На этот раз в почтовой каюте я засиделся очень долго. Хочу подняться, уйти, но Шура новый разговор начинает и непременно заинтересует тебя. А когда говорит, все в глаза смотрит. Поначалу от этого мне было тревожно, словно бы даже щекотно в груди, но потом я осмелел и сам стал искать ее взгляда, потому что и тревожил он и щекотал как-то по-особенному приятно, словно в жаркий день плескала мне в грудь прохладная волна и подымалась все выше и выше.
С Машей прежде мы часто вели похожие разговоры. Но у Маши мысли всегда убегали вперед далеко: «А вот когда…», «А вот если бы…» И за этими «когда» и «если бы» начиналась такая выдумка, которая в жизни вряд ли сбудется. Во всяком случае, в нашей жизни. А Маша верила: «Сильно захочешь, так сбудется».
Шура тоже строила всякие планы, но не начинала с «когда» и «если бы». Маша, бывало, начнет: «Костя, а вот если бы в Красноярск приехал Козловский…» Шура просто говорила: «Со следующего рейса, пожалуй, пойдет уже и клубника. Целое ведро наварю! Любишь пенки?»
В общем рассуждения Шуры мне нравились тем, что все они были вокруг предмета, а не вокруг идеи. В идею нужно вдумываться, вникать, да еще сразу как следует вникнешь ли, а предмет видишь глазами и, по русской поговорке, можешь даже рукой пощупать.

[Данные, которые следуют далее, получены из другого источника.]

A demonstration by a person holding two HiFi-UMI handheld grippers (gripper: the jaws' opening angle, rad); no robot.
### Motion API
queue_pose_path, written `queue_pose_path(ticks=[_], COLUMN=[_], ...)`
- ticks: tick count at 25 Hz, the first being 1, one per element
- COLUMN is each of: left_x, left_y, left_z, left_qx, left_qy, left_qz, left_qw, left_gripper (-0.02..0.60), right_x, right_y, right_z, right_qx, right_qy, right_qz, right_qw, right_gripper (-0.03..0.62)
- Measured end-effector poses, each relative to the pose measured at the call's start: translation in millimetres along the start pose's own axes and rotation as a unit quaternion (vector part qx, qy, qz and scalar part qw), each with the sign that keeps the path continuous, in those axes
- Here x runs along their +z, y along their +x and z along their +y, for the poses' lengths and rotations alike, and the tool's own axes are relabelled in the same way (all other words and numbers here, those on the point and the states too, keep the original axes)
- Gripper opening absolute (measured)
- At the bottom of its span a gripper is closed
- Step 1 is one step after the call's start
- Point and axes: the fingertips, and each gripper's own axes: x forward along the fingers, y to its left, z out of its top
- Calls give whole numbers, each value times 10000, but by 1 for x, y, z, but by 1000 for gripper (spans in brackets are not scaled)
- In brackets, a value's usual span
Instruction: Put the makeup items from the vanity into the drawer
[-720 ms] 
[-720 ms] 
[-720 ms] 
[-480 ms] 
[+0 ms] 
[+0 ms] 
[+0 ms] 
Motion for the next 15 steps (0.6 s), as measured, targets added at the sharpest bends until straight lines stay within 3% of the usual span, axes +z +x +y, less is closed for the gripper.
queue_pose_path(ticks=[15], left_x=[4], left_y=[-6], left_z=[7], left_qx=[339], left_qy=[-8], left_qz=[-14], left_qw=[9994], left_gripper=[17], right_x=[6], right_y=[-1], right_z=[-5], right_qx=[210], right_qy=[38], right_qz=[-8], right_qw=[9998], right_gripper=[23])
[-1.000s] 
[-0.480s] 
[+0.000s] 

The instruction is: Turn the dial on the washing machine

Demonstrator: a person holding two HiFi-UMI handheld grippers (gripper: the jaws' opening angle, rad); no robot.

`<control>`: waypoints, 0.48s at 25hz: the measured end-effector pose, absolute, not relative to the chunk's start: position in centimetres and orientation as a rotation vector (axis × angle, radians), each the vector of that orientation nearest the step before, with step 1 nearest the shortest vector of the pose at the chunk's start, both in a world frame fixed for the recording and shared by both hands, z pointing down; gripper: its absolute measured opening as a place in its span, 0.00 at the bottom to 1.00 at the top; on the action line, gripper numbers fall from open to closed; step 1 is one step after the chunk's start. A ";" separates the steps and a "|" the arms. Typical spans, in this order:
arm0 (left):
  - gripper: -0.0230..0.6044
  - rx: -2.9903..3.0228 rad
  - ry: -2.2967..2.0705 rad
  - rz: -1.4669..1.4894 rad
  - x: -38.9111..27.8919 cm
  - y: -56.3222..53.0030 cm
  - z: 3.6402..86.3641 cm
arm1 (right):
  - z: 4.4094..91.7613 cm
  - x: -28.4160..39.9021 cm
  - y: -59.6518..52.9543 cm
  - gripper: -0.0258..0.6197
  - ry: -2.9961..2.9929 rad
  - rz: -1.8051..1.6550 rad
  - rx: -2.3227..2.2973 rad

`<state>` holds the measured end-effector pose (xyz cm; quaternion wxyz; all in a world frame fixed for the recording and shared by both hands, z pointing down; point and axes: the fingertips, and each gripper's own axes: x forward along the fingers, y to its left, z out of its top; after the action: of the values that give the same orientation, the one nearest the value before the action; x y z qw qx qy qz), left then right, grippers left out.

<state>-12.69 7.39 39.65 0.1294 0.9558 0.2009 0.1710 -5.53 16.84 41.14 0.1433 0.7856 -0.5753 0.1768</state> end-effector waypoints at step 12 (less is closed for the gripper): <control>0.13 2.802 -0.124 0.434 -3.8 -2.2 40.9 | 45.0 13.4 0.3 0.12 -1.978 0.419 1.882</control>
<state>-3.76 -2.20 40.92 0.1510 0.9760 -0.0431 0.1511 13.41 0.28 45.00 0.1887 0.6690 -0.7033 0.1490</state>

Короче говоря, от нашей беседы я ни капельки не устал. И когда по часам сообразил, что все же пора и честь знать, уходить мне еще не хотелось, все развязывал я последние кончики разговоров. Даже раз пять сказал «до свидания», а ручку двери никак не мог нажать. Бывает, зацепит что-то тебя и — крышка! Держит. Тогда либо садись еще на два часа, либо пересиль себя на секунду, действуй плечом, вышибай дверь и, как можешь, быстрее выскакивай. Так я и сделал. Нажал, не нажал на ручку — не помню, но дверь распахнулась, и я, что называется, пулей вылетел в коридор. Вылетел и — чуть не сшиб Машу.
Она не ойкнула даже, но я видел, что она очень перепугалась, прямо переменилась в лице. Однако все же сказала:
— А я тебя, Костя, ищу. Так ищу…
В словах Маши не было ни крошки обидного, но я почему-то не нашел ничего лучше, как глупо хихикнуть: «Кто ищет, тот всегда найдет».
Дурного смысла в эти слова заведомо я, конечно, не вкладывал, а получилось явно с таким оттенком: знаю, мол, что ты меня выслеживаешь.
Случается с вами или нет, а у меня так часто бывает: ляпнешь какое-нибудь слово, и кажется — здорово! А через минуту сообразишь, дикость. Но слово не воробей, вылетит — не поймаешь.
Когда я был маленьким, девчонок я и лупил и таскал за косички так, как все мальчишки. Но Машу разу одного пальцем не тронул. Почему — сам не знаю. И не знаю — обидь я ее, как, какими глазами взглянула бы она на меня, но уж я — то на нее поглядеть ни за что бы не смог. И вот теперь я понял: ударил Машу. Очень сильно и очень больно ударил. Понял, что сказал дурацкие слова. И сам скорей отвернулся. Лебедкой не поворотить бы мне после этого к Маше голову. Лица, глаз Машиных я не увидел, только услышал, как прерывисто она перевела дыхание. А потом еще услышал, как по железному полу простучали ее каблучки. И шаги были неровные.